The 51-year-old is working toward his certificate at the vocational college in health care sciences. His eventual goal is to be a registered nurse. He said he’s had various jobs, from his own video production company and selling ads on the radio to driving cars at an auction house. This has been his first winter homeless, he said.

The choir has helped him. It introduced him to the St. Vincent de Paul ministry at the parish. Members replaced his glasses held together with tape and got him outfitted with a correct vision prescription. The ministry also provided him money to ride MARTA to school before his state and federal education financial aid arrived.

He sang as a kid, but his reason for being part of the choir is very practical. The men sign into the shelter first, get a bed first, and, when they’ve stood on their feet all day, an opportunity to skip waiting in a line is welcomed.

He’s learned a few things about living on the streets since last summer.

“Don’t just turn up your nose and run away” from people who are homeless, he said. “The people who are homeless today may not be homeless tomorrow and the people who aren’t homeless today may be homeless tomorrow.”

The shelter closes at the end of the month. He does not know where he will live yet. There are a few leads.

“It’s been fun. I didn’t look at it as a steppingstone. I enjoy singing, so it’s been fun,” he said of the choir.

Unexpected encounters

Damian W., who asked that his last name not be used, grew up in Atlanta. He said he attended St. Anthony of Padua Church and graduated with the Class of 1967 from the now closed St. Joseph High School. He attends Mass on occasion, sometimes at the Catholic Center at Georgia State University, or at the Basilica of the Sacred Heart or at the Shrine.

He said “a series of hard knocks” put him on the street. He lost income from his travel business, he said. People interested in vacations turned to the Internet to book cruises online instead of through travel agents, he said.

“The Internet has sort of gutted that business. I find myself with no income,” said the 64-year-old. Damian said he’s been on the streets for four years. When the shelter closes in April, he hasn’t made plans yet.

“Whatever works,” he said. “I’ve slept on sidewalks. I’ve slept in bushes.”

Ed McIver, left, has been on the street since the summer of 2013. He is currently a student at Atlanta Technical College working on a degree in health care sciences. McIver, 51, has aspirations of becoming a registered nurse.
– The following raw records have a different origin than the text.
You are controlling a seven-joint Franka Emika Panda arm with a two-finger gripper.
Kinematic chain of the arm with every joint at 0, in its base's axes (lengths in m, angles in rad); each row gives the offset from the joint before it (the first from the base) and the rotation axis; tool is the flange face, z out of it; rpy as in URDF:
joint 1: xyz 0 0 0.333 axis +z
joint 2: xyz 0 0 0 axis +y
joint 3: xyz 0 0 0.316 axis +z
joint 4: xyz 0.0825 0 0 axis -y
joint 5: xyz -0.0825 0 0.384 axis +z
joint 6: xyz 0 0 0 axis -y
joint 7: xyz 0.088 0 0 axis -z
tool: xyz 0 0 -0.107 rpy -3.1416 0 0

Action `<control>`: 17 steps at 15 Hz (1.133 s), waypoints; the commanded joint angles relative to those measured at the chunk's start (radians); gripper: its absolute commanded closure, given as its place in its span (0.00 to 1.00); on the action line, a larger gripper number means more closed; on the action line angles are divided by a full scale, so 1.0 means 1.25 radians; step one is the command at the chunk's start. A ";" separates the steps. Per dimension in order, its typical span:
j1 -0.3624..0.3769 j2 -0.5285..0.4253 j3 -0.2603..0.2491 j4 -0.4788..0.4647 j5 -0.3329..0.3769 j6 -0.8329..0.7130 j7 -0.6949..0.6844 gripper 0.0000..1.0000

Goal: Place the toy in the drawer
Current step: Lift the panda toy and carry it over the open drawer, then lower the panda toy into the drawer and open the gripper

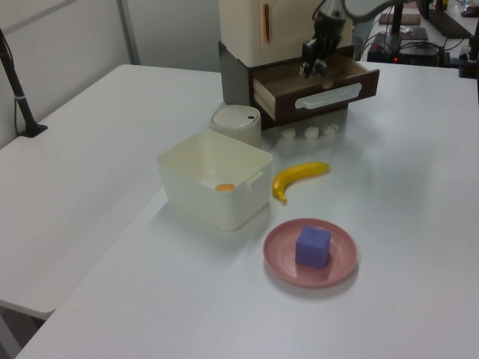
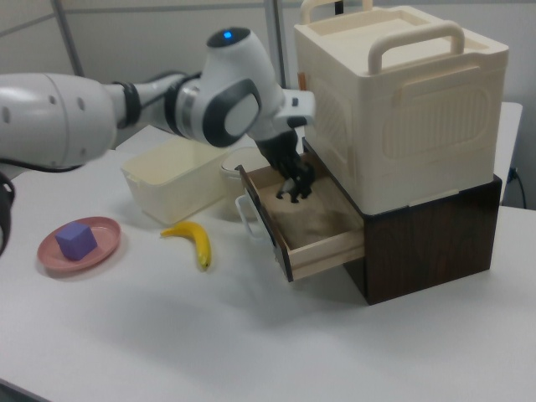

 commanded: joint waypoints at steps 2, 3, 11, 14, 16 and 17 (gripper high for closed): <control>0.026 0.060 -0.030 0.003 -0.044 0.140 0.016 0.91; 0.032 0.074 -0.031 0.003 -0.055 0.168 0.034 0.91; 0.057 0.076 -0.028 -0.061 -0.136 0.169 0.039 0.35; 0.055 0.074 -0.028 -0.061 -0.135 0.164 0.037 0.00; 0.053 0.051 -0.023 -0.058 -0.116 0.132 0.041 0.00; 0.052 0.039 -0.020 -0.057 -0.100 0.105 0.041 0.00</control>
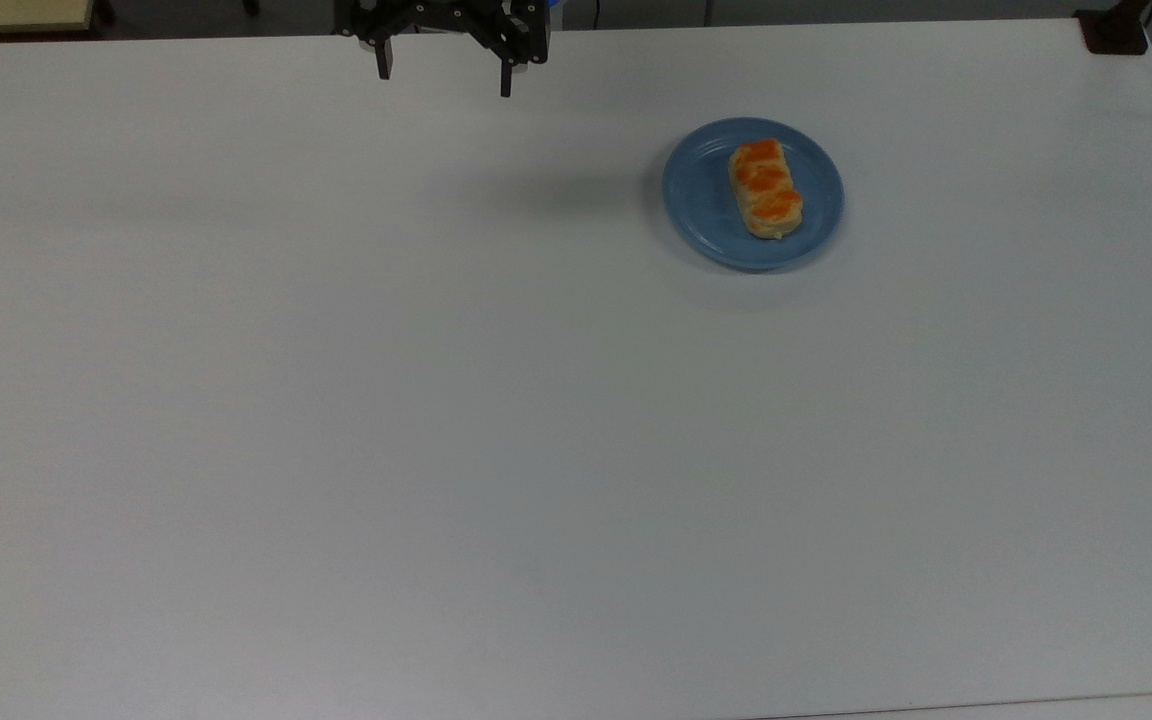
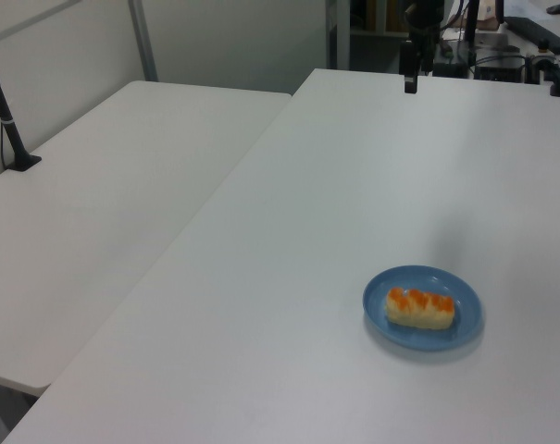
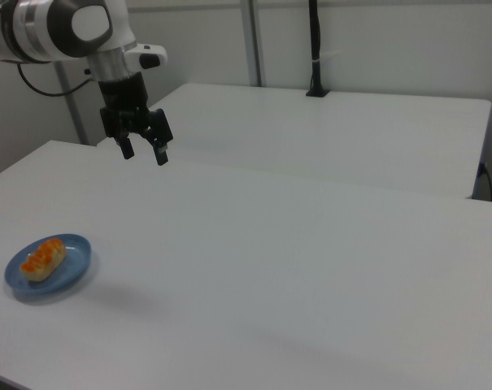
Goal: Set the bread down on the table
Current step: 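Move the open gripper toward the bread roll on the blue plate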
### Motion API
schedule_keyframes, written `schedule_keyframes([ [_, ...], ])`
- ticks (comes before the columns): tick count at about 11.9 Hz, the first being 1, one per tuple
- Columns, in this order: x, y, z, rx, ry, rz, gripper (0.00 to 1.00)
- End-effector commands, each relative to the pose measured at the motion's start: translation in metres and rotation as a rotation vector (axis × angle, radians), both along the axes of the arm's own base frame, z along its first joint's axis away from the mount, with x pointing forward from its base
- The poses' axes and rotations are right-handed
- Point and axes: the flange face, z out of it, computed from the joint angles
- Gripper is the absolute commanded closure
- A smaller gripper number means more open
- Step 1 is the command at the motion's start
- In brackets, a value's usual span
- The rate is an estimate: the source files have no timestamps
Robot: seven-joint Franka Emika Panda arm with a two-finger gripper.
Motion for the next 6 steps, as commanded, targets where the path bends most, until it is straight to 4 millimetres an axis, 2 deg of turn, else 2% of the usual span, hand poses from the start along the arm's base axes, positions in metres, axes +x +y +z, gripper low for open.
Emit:
schedule_keyframes([
  [1, -0.007, -0.004, 0.001, 0.017, 0.014, 0.000, 0.00],
  [5, -0.008, 0.013, -0.004, 0.017, 0.020, 0.023, 0.00],
  [6, -0.010, 0.022, -0.013, 0.020, 0.038, 0.030, 0.00],
])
In addition to being homeless, he also struggles with cataracts and glaucoma. Photo By Michael Alexander

Since turning 62, Damian has used a state law that allows him to attend college classes for free. Damian spends time at Georgia State, auditing classes. Right now, he sits in on instructional technology classes. He said he earned a bachelor’s and a graduate degree from the university years ago.

He stepped forward to join the choir even though he hadn’t sung since high school. Damian said he’ll keep doing it “until they get someone in my slot.”

It’s made him a face that people respond to and he gets greetings from folks he didn’t know.

“You get unexpected recognition from the shelter volunteers,” he said. “You get stopped by people on the street, who say, I saw you on TV.”

‘A testament to the power of music’

From these untrained voices, a new community at the Shrine of the Immaculate Conception has started.

“To see community form is what we are about as church and to see that happen and to see that manifest in front of you, to go from a group of strangers who don’t know each other to have allies in the field, and the field, of course, is the streets of Atlanta. Now the guys look out for each other,” said Noonan.

“They’re really into it, which is a testament to the power of music. It can bring people together in different walks of life, it transcends all sorts of crazy socioeconomic circumstances,” Noonan said.